Hypothesis: Trauma patients who are pulseless at the scene of injury and whose electrical cardiac activity is less than 40 beats/min cannot be revived.
Design: Retrospective review.
Setting: University hospital, level I trauma center.
Patients: Pulseless trauma patients who had cardiopulmonary resuscitation at the scene, en route, or in the emergency department and presented between January 1, 1991, and July 1, 1996.
Main outcome measure: Survival after traumatic cardiopulmonary arrest.
Results: Sixteen thousand seven hundred twenty-four trauma patients were admitted.
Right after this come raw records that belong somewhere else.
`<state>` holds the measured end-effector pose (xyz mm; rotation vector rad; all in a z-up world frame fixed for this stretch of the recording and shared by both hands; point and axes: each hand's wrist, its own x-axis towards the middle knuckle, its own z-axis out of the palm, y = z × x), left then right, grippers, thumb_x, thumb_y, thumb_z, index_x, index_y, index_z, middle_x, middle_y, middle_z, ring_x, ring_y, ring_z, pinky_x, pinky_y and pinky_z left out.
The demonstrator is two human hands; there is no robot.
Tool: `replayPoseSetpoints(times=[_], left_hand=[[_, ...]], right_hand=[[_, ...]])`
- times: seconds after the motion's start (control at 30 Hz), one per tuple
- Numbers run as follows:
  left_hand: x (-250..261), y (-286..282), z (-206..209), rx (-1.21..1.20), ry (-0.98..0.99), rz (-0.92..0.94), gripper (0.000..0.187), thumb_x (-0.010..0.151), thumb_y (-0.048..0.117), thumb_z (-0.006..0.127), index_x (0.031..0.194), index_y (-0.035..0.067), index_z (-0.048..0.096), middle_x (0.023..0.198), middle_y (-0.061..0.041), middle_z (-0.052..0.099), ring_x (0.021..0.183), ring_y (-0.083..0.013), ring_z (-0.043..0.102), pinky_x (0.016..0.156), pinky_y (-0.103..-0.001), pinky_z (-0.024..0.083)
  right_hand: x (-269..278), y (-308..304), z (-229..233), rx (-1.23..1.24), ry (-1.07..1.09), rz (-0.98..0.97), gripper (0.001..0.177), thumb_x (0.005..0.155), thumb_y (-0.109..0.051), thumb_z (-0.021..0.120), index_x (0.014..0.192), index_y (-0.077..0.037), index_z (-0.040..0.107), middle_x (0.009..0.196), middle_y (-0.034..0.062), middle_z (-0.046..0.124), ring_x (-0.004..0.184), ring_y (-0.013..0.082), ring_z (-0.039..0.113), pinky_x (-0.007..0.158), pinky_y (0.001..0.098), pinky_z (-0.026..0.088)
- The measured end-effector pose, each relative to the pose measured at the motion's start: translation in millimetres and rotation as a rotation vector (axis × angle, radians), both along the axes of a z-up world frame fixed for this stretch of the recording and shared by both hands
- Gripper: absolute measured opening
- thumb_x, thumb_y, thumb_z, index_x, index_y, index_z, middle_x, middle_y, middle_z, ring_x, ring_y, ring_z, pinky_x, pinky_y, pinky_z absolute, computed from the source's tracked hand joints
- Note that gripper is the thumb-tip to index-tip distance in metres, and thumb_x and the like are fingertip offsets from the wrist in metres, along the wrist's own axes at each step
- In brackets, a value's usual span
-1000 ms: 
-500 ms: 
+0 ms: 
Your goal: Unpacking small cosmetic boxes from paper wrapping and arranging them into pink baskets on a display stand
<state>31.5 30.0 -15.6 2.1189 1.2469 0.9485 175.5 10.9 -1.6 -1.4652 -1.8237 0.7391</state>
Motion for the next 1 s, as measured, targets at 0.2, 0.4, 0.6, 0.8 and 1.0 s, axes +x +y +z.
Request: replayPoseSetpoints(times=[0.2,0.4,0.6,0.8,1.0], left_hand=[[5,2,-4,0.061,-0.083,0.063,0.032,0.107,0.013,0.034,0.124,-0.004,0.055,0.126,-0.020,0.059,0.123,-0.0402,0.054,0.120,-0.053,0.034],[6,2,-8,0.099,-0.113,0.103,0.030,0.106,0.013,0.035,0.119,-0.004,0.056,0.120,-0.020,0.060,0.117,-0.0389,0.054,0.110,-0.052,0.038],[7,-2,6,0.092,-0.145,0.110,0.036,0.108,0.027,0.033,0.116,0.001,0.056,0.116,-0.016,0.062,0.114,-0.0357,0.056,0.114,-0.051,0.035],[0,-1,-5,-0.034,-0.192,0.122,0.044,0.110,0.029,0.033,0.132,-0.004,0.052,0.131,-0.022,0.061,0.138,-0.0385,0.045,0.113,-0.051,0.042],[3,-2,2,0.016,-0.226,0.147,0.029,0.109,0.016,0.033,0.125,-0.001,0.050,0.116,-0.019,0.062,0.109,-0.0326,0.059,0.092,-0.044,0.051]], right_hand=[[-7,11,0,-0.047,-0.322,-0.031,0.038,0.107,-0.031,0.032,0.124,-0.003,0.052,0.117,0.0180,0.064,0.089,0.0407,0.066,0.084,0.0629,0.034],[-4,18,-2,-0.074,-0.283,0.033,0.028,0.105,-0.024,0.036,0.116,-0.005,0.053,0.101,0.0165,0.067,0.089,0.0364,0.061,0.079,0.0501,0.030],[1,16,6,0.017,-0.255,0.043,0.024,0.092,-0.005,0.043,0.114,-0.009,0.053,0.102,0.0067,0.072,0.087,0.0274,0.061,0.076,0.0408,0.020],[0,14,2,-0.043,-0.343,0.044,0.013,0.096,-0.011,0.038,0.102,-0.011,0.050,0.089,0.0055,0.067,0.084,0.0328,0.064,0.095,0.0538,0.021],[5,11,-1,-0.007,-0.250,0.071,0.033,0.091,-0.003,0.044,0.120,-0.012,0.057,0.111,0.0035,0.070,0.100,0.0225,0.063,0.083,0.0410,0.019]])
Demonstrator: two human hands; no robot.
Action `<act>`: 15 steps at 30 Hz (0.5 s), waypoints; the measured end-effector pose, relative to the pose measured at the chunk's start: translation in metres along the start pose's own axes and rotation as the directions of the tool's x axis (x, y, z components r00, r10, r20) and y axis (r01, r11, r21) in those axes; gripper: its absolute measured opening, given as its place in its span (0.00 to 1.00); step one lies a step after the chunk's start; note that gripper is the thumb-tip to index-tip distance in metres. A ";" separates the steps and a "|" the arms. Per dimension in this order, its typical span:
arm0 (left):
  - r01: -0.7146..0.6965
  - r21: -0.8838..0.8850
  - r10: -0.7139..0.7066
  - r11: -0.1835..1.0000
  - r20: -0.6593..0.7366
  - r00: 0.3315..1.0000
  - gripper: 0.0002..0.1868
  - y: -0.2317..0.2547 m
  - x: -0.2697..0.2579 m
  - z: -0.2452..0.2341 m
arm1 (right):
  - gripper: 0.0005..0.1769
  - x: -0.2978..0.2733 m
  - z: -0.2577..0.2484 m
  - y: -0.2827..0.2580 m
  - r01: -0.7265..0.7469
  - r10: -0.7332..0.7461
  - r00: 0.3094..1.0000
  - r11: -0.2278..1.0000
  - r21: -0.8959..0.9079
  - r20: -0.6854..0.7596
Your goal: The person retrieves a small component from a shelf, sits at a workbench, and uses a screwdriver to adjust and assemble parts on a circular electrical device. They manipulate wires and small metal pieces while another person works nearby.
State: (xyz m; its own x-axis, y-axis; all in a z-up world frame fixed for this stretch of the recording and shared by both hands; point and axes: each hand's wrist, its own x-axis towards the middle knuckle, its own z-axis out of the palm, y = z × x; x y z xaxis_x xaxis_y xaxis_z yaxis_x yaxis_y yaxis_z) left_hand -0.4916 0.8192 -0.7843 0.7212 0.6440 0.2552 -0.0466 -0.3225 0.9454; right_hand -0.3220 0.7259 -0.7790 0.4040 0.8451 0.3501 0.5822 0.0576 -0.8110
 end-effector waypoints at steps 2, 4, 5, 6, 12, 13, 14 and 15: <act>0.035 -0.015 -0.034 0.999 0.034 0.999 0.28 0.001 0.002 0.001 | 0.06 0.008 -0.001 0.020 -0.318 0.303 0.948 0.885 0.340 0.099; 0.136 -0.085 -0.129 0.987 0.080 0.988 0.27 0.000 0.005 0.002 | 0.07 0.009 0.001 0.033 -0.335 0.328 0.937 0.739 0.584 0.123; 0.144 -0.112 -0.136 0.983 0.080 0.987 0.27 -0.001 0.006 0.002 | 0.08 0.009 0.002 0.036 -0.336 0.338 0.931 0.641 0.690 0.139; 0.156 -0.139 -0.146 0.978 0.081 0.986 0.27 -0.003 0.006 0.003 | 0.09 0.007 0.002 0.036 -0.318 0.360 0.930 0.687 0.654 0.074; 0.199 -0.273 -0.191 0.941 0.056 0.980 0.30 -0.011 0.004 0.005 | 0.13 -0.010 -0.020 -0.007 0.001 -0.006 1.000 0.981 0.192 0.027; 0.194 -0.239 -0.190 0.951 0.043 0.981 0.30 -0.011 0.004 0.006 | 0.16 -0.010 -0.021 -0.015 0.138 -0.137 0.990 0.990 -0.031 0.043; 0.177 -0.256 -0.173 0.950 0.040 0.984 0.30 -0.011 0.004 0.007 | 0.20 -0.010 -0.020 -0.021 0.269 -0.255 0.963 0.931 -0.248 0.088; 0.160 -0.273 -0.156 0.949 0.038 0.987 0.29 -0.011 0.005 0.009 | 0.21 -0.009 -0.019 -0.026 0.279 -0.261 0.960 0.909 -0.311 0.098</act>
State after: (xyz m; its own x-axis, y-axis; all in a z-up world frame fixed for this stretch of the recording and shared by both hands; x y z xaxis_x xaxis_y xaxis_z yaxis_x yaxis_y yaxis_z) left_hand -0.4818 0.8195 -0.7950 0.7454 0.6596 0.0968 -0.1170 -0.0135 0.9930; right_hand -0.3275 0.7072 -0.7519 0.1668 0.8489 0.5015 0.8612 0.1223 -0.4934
The study cohort comprised 604 victims of traumatic cardiopulmonary arrest, 304 as a result of blunt injury and 300 as a result of penetrating injury. Transport time for the study patients was 11+/-6.1 minutes (mean +/- SD). Cardiopulmonary resuscitation was performed on them for 22+/-11 minutes. Three hundred four patients (50%) had resuscitative thoracotomy in the emergency department; 160 patients were taken to the operating room for further resuscitation and treatment of their injuries. Sixteen patients (2.6%) survived to discharge from the hospital; 7 had severe neurologic disabilities. No patient (0/212) with electrical asystole survived. Five of 134 patients with an initial electrical heart rate between 1 and 39 beats/min survived long enough to reach the intensive care unit but died within 48 hours (4 died within 24 hours). No patient survived to leave the hospital if the initial electrical heart rate was less than 40 beats/min. All 16 survivors had an initial heart rate of 40 beats/min or greater.
Conclusion: Trauma victims who are pulseless and have asystole or agonal electrical cardiac activity (heart rate <40 beats/min) should be pronounced dead at the scene of injury.